PENNSYLVANIA RECORD

A Kentucky woman is suing the makers of the anti-coagulant drug Xarelto

in Philadelphia’s Court of Common Pleas over allegations that she experienced severe internal and gastrointestinal bleeding two years ago after being prescribed the drug for atrial fibrillation.

Attorney W. Steven Berman, of the Marlton, N.J. firm Napoli Bern Ripka Shkolnik & Associates, filed suit earlier this month on behalf of Virginia G. Stuntebeck, who said she was admitted to the hospital in mid-February of last year, a year-and-a-half after she was prescribed the drug by her physician.

According to the mass tort claim, Xarelto, an anti-coagulant primarily used to reduce the risk of, and/or treat, stroke and systemic embolism in patients with non-valvular atrial fibrillation, was routinely marketed as a “one size fits all drug.”

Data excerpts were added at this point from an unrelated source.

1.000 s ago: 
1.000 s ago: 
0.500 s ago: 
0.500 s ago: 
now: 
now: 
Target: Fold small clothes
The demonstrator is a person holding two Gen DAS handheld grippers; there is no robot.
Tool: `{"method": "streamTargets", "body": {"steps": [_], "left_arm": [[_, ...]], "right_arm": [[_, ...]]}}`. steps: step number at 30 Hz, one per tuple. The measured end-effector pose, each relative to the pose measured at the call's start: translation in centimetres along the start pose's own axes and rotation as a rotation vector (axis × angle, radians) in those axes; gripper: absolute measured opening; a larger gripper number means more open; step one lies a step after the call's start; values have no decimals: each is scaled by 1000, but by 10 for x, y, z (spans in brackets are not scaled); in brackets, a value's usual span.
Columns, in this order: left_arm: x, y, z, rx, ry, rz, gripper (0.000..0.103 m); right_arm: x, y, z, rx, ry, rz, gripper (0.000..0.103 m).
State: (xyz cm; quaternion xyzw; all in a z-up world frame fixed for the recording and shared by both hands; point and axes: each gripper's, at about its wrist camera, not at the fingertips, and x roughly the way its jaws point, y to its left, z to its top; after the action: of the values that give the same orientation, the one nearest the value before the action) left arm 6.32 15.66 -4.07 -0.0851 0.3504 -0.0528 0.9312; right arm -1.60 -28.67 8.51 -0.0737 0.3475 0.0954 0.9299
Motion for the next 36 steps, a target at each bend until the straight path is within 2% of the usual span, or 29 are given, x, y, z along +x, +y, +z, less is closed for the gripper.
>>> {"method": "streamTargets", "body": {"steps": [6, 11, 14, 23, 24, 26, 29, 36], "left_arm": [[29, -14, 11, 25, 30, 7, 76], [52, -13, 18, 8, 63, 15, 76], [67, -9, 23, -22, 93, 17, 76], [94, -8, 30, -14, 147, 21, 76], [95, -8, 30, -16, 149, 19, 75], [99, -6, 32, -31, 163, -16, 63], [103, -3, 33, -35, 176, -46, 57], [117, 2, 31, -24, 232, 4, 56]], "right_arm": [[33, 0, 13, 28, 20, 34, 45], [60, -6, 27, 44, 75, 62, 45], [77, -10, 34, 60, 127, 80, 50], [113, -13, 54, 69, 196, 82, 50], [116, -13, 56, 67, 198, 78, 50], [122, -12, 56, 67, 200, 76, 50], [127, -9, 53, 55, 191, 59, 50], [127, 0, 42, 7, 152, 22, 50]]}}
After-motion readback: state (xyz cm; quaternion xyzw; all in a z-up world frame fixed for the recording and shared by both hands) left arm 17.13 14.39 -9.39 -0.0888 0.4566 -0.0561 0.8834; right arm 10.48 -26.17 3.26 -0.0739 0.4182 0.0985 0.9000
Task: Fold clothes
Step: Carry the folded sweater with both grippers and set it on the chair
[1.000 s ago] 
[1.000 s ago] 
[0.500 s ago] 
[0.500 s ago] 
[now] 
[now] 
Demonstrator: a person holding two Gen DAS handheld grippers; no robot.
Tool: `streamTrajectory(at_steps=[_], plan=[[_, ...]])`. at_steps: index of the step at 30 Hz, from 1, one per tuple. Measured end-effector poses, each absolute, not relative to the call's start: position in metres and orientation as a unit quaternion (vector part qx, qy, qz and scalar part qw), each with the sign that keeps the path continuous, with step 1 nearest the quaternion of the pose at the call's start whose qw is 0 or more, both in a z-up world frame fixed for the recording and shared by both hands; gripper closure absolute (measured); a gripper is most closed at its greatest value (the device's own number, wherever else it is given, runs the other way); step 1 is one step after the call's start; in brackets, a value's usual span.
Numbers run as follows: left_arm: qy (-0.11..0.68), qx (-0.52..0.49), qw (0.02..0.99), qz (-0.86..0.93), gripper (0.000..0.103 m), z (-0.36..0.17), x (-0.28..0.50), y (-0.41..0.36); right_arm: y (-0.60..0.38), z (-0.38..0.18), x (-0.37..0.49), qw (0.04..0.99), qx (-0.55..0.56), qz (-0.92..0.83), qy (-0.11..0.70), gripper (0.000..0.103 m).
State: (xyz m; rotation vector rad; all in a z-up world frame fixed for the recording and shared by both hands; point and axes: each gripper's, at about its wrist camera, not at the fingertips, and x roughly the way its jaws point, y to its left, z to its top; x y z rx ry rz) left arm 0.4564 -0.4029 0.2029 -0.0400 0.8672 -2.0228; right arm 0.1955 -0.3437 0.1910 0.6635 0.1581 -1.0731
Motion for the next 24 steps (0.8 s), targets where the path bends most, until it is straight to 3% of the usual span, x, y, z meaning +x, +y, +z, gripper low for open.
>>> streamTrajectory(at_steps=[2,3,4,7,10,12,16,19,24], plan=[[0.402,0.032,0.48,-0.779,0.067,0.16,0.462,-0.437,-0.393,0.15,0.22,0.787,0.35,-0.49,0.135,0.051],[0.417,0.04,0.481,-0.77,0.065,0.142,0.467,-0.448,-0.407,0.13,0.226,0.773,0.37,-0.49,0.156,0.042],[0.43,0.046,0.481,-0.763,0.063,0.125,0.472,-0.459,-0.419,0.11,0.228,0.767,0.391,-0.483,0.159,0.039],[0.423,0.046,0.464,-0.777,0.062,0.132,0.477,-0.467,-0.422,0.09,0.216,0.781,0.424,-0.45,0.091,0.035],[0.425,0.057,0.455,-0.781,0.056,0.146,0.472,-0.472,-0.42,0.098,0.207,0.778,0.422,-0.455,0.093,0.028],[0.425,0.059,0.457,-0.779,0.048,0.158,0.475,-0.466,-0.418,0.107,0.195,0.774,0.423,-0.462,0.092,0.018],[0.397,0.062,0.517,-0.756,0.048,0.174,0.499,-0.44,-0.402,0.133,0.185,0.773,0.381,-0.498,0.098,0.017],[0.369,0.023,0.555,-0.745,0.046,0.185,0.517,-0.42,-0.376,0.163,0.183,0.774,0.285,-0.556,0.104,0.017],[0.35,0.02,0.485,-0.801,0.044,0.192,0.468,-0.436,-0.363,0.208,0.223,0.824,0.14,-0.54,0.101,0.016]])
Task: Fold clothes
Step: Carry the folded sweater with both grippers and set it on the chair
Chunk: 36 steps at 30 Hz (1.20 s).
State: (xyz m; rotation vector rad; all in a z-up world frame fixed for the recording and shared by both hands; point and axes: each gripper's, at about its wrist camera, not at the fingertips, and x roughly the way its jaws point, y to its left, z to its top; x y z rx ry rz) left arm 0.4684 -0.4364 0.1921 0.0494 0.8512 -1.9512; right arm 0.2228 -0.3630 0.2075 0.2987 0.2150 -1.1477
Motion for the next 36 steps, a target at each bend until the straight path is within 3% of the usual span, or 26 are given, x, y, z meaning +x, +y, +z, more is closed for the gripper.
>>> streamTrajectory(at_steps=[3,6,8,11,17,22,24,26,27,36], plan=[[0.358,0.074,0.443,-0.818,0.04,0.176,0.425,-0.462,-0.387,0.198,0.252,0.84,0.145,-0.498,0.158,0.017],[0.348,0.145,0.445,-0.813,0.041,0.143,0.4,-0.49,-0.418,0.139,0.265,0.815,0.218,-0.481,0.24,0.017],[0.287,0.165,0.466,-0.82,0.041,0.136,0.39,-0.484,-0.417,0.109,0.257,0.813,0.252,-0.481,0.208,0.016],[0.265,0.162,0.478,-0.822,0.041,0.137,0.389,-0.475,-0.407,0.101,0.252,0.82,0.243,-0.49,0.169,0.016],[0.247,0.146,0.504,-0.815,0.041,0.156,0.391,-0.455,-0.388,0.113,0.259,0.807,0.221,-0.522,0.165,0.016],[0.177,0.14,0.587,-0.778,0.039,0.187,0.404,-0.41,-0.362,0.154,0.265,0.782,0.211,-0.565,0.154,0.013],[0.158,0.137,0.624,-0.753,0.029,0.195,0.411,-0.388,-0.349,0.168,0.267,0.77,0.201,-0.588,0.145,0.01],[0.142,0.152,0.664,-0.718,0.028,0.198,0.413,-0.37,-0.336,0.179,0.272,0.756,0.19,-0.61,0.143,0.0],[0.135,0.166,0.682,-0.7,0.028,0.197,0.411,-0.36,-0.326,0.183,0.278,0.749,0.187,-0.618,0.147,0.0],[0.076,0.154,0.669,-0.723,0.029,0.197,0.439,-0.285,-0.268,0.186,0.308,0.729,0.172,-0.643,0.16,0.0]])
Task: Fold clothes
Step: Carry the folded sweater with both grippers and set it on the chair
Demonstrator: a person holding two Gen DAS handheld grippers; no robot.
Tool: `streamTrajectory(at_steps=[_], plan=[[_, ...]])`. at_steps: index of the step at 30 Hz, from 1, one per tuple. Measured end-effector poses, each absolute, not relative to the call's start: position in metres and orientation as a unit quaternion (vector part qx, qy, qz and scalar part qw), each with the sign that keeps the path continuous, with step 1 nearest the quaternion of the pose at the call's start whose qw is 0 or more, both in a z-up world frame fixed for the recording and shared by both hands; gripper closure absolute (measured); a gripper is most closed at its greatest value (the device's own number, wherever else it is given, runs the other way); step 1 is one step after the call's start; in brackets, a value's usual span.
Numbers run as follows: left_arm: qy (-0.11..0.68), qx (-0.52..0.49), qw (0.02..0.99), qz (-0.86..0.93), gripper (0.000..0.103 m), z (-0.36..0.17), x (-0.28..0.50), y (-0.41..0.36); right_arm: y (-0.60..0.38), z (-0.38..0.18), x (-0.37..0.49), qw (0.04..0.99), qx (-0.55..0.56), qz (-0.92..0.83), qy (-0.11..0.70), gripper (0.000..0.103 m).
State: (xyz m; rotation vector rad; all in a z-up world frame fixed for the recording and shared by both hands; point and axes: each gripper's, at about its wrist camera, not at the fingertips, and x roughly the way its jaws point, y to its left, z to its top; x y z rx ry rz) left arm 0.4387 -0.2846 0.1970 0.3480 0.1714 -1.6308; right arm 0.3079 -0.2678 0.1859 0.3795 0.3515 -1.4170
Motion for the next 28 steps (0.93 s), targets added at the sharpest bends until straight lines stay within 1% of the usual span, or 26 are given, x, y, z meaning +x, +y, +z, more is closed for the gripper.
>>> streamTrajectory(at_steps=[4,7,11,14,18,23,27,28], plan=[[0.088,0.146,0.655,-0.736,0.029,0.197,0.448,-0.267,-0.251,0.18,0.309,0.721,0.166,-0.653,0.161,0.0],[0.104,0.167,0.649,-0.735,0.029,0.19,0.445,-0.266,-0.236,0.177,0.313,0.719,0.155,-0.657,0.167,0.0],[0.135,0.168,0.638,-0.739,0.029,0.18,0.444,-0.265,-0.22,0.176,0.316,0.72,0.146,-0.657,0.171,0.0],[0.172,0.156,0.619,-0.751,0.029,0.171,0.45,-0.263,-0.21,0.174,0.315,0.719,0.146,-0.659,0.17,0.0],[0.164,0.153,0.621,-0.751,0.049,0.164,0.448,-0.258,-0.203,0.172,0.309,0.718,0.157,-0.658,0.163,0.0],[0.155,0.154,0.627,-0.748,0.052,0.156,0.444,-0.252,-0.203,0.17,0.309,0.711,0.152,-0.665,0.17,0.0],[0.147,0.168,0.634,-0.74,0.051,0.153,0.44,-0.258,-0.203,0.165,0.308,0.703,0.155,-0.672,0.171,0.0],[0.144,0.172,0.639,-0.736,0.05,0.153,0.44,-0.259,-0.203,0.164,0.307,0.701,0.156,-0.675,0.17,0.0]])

The makers of the drug misinformed patients and their healthcare providers as to the necessity of routinely monitoring those requiring a blood-thinning agent.

The lawsuit says that the defendants created a new pharmaceutical that is not, from a safety perspective, any better than another drug called warafin, even though Xarelto may be slightly easier to use and administer.

“The idea of this apparently easier-to-use anticoagulant evidently appealed to physicians, who were subject to extreme marketing and promotion by the Defendants, but ignores patient safety,” the complaint reads.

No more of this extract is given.